Innovation is not available to the small producer | So Good News


In an increasingly fast-paced world, staying on the cutting edge of technology is the only way businesses can survive. The pandemic has done little to slow innovation. according to the report Global Innovation IndexIn 2020, international patent applications reached an all-time high and venture capital deals grew by 5.8%.

Innovation is as important in the world of manufacturing as it is in any other field, perhaps more so. The pandemic has highlighted the need for disruption and new ways of thinking about supply chains and the production of goods. Without innovative practices, the old guard of manufacturers will be left behind by those who find flexible solutions to the unexpected problems that inevitably arise.

For small businesses, innovation can sometimes feel like a big dollar sign that threatens to eat into already tight profit margins. However, SMEs typically rely on innovation to sustain growth against larger, more established competitors. Fortunately, small manufacturing plants can combine the need to use best practices and a modest budget with – well – innovative strategies.

Here are three ways manufacturers can leverage innovation without an R&D department:

3D printing

Developed in the 1980s, 3D printing gained traction in the late 2000s because the technology was easy to use and inexpensive. Today, any organization can purchase a commercial printer for under $1,000.

While 3D printing may be dismissed as gimmicky or just for hobbyists to create models or unique art, 3D printing is a powerful tool for makers looking to innovate. Perhaps the most obvious advantage is the ability to quickly replace parts online. Using the proper fibers, a broken seal can be repaired in hours instead of weeks, saving thousands of dollars in lost production time.

Creating new parts isn’t the only benefit of 3D printing. By leveraging this technology, savvy manufacturers can create added value for their customers. Things like realistic packaging mockups, customizable parts, and rapid prototypes all appeal to customers of all sizes.

Speaking of prototypes, 3D printers can be used by engineers to test ideas and improve processes overnight. Such innovations reduce costs, speed up production times, and can be a big differentiator for smaller operations.

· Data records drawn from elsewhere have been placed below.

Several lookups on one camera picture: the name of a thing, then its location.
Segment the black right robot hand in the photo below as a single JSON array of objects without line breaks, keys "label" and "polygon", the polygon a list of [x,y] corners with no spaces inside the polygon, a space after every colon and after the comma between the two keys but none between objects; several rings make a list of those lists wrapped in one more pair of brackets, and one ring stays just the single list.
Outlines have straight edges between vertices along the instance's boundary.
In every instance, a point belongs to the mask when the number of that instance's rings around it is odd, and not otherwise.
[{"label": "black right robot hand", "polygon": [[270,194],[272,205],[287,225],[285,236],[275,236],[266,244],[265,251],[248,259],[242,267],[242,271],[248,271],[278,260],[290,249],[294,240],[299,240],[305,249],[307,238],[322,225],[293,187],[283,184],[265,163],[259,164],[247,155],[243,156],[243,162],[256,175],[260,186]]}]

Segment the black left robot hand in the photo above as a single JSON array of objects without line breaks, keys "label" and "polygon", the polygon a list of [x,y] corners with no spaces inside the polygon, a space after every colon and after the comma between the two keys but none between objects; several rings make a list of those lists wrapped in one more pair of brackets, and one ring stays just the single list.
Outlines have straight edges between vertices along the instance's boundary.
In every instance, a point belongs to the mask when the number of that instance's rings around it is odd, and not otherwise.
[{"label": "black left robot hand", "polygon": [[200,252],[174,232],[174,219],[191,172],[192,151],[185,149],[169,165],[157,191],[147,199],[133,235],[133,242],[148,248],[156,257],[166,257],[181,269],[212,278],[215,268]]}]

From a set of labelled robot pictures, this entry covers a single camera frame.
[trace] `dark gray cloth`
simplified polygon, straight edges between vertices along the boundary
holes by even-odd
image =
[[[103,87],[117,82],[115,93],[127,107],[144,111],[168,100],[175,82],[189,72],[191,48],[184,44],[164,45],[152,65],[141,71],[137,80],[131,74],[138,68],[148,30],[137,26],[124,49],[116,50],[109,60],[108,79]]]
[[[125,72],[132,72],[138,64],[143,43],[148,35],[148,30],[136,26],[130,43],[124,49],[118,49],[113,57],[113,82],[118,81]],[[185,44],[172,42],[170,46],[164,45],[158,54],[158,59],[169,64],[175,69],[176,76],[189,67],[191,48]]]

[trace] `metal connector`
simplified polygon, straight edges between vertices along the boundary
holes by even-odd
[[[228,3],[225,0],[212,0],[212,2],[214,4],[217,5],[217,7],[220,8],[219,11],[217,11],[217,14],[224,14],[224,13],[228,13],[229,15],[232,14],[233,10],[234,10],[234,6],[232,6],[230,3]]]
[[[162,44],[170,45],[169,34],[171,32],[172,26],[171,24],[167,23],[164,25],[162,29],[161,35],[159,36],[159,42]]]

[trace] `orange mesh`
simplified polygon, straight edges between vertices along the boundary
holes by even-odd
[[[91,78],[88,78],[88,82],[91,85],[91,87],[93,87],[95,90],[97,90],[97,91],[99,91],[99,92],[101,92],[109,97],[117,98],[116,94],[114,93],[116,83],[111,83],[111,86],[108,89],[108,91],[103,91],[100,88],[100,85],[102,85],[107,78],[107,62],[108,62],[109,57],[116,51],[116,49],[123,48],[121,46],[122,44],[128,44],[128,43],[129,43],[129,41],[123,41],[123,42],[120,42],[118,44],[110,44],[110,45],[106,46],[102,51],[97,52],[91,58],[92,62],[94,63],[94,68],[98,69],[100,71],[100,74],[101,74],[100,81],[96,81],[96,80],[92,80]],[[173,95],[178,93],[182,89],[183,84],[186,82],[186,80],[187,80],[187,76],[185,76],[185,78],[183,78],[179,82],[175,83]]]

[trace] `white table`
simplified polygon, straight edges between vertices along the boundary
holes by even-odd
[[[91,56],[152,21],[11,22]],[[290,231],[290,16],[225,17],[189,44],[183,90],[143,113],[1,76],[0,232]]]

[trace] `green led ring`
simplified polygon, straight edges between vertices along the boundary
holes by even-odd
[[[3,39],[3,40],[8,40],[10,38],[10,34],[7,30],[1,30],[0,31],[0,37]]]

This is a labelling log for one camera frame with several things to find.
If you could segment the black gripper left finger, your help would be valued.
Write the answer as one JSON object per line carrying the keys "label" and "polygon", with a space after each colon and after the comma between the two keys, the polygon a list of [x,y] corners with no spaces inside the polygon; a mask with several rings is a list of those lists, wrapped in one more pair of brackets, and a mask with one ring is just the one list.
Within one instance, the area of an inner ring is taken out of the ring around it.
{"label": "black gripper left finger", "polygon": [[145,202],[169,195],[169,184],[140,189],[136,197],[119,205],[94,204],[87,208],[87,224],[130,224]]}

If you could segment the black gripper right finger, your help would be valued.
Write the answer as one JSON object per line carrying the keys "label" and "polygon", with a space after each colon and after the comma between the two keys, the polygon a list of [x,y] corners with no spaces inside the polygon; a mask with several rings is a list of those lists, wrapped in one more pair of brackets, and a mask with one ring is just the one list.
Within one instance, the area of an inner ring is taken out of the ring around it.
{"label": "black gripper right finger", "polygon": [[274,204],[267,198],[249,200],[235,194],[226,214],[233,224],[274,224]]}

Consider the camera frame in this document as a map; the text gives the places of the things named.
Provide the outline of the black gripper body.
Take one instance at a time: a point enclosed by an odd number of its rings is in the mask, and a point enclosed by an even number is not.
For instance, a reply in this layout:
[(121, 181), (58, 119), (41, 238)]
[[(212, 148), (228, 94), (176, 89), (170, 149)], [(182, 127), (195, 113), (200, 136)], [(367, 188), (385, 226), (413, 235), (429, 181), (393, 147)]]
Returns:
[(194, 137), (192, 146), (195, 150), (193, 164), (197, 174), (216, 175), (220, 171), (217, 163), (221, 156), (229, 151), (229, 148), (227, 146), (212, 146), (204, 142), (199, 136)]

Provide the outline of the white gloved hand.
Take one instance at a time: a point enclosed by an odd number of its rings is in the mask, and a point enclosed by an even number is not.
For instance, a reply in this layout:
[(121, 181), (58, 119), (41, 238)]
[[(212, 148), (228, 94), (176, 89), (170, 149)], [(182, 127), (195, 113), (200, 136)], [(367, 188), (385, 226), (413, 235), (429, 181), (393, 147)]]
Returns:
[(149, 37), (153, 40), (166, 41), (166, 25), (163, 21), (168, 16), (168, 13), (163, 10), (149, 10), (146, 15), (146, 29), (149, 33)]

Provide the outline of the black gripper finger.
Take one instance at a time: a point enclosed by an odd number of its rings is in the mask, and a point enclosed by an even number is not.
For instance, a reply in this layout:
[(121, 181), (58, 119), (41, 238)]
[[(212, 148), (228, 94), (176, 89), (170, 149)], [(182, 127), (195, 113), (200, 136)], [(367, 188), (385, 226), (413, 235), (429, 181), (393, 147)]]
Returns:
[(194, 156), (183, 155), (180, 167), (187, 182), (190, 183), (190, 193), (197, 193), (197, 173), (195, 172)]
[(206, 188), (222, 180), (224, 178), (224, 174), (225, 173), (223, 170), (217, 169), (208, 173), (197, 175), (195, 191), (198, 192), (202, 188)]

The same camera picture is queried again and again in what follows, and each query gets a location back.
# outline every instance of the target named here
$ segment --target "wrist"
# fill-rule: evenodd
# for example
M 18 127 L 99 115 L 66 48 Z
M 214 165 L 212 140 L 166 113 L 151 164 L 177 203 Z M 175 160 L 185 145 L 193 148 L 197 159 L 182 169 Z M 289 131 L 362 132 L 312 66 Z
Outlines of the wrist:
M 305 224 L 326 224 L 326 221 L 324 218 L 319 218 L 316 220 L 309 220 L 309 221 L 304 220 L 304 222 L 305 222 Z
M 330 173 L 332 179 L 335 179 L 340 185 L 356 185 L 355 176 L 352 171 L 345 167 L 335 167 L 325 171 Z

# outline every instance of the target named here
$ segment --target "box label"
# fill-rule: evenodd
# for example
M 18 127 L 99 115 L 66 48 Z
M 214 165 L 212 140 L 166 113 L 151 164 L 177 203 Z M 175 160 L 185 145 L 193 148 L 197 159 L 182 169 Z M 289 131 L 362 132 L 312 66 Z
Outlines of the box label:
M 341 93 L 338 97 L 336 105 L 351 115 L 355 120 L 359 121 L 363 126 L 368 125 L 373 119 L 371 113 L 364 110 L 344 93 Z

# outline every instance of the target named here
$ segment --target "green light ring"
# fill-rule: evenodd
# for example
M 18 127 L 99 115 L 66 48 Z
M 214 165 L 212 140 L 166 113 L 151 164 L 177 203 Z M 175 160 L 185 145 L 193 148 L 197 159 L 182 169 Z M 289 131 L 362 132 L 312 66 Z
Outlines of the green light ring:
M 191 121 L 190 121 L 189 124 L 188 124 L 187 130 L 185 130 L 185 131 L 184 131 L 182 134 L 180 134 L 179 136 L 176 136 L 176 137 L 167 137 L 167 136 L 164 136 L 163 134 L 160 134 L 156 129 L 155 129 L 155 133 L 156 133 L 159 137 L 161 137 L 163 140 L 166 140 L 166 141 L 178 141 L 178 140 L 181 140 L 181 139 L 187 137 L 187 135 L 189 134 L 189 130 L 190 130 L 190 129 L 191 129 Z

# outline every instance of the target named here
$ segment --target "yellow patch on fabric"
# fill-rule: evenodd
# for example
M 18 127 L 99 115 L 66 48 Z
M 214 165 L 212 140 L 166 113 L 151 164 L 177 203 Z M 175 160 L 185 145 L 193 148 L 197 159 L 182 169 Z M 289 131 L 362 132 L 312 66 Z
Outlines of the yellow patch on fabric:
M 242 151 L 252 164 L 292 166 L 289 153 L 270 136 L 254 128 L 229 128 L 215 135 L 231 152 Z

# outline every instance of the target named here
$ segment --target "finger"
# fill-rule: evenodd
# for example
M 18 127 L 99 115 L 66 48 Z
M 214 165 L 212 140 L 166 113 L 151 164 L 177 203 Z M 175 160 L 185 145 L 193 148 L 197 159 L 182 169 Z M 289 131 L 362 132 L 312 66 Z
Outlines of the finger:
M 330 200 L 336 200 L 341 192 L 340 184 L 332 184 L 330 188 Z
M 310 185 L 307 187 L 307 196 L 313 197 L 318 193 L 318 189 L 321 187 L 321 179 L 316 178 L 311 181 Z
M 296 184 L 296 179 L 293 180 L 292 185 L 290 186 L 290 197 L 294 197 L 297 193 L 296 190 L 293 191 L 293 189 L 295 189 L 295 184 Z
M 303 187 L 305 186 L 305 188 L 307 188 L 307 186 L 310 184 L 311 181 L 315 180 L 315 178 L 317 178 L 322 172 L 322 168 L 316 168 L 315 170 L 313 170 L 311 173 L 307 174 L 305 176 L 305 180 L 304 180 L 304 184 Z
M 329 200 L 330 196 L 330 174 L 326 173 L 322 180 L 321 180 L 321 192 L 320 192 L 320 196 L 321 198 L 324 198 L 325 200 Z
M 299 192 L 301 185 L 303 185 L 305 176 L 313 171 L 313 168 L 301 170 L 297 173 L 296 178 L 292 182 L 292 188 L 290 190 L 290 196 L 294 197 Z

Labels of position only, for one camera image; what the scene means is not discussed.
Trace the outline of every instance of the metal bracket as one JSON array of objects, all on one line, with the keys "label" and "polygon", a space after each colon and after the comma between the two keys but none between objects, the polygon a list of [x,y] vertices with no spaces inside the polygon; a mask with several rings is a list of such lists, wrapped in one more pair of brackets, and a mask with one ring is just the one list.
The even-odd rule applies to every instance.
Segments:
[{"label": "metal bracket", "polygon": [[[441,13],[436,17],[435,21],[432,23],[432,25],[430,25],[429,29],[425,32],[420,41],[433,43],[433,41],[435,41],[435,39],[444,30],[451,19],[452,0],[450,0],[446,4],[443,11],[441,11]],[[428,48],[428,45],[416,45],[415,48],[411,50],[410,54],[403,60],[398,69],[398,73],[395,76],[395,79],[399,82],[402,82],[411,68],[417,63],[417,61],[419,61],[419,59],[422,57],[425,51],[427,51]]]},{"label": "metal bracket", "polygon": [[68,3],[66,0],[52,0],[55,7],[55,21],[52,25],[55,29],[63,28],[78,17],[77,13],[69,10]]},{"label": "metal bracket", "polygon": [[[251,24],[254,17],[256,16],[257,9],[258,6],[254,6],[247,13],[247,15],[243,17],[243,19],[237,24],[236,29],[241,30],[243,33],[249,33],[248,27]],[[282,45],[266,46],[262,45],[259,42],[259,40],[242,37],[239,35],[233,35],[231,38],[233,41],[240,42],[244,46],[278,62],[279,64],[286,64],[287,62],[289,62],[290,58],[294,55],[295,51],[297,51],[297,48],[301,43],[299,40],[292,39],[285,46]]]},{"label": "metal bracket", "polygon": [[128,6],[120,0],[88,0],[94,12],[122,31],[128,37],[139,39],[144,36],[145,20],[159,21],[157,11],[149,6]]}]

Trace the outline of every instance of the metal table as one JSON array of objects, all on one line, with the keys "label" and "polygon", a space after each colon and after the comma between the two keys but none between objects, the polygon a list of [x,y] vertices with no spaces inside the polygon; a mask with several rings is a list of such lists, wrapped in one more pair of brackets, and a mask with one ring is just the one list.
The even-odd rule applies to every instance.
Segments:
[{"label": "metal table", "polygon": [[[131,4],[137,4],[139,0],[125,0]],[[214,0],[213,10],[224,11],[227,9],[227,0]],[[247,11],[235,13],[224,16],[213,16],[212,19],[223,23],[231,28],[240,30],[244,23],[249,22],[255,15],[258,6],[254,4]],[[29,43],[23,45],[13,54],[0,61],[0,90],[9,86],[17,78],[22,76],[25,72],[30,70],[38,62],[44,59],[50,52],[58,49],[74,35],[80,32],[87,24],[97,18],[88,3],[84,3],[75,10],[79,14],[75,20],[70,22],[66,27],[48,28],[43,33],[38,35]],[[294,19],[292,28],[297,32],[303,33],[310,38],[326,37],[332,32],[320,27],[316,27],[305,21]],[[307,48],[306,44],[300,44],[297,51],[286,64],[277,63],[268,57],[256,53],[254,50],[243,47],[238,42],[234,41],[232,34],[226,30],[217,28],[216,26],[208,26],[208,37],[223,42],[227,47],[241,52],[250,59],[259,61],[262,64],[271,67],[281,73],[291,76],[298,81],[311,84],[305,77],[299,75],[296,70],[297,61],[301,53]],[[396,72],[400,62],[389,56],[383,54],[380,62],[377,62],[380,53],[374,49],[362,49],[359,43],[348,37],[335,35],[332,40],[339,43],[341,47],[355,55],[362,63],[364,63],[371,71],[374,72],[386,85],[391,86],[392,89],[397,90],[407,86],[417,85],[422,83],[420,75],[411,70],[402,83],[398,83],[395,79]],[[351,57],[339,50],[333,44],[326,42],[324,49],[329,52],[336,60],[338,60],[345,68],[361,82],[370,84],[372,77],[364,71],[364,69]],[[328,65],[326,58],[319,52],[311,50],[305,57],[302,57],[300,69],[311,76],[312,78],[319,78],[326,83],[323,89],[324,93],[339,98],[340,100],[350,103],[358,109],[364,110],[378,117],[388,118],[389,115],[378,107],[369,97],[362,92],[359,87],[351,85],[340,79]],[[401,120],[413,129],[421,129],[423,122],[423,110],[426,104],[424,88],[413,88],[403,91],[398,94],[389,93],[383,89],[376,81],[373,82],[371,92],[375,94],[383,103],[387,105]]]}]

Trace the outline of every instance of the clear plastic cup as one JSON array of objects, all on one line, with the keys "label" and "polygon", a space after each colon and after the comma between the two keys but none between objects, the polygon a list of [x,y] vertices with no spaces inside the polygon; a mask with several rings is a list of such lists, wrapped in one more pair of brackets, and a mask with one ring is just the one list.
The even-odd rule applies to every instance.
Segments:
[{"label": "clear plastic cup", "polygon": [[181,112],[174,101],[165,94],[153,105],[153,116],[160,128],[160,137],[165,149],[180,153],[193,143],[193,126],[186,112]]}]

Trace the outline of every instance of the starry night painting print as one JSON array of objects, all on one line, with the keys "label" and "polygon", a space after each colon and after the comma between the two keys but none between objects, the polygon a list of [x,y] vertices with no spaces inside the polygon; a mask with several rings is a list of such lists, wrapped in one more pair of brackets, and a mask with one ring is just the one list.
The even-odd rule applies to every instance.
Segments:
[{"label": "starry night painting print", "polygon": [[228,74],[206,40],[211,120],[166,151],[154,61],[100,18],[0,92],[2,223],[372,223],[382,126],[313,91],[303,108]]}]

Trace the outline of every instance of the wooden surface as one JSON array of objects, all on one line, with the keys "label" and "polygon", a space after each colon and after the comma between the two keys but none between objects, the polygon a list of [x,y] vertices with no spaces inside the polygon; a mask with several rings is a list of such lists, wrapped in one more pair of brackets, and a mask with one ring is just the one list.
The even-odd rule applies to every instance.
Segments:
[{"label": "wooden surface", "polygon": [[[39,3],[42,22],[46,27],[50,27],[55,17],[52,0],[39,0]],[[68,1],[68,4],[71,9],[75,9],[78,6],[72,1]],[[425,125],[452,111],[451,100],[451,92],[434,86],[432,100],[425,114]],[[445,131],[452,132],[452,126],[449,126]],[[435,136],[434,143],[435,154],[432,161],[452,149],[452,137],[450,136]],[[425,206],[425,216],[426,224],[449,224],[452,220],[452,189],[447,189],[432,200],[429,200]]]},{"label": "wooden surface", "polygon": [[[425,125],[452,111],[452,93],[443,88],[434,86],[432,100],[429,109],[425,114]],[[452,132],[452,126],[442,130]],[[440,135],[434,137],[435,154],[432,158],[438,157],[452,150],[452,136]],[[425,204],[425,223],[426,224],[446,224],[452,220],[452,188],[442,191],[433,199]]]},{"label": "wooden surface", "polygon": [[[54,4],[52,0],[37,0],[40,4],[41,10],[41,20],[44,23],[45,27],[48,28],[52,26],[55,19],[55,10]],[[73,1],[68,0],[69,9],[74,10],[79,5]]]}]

Often associated with science fiction films or futuristic cartoons, robots have been an integral part of the manufacturing process for nearly 50 years. Using robots can help speed up processes and improve quality control, but a custom system can cost upwards of $150,000. This is a large upfront investment for some organizations.

The good news is that robotics companies are innovating like no other industry, and robotics technology is available without the $100k plus price tag through rental or leasing programs.

Rental of robotics allows companies to produce more than usual and helped fill temporary labor shortages last year. Adopting a robot temporarily allows companies to try out innovative strategies without taking huge financial risks.

Operations Excellence software

As Arthur Conan Doyle’s Sherlock famously said, “It is a great mistake to theorize before you have the facts.” Effective innovation is based on good data and good analysis of this information.

We live in the information age and access to the numbers is available to any manufacturing company that wants it. Operations Excellence (OE) software can be easily implemented to provide key insights into the inner workings of a production line. An effective software solution reports output and efficiency updates, finds capacity gaps, identifies maintenance issues, and identifies network outages due to poor practices.

More data allows organizations to make informed decisions about which innovations are profitable and which don’t require the time required to research and implement them.

The great thing about innovation is that it builds on itself. Implementing one or more of these simple strategies can help small and medium-sized manufacturers identify solutions to problems they may not have realized existed. While simultaneously addressing inefficiencies through smart innovation, agile enterprises can carve out their disruptive niche.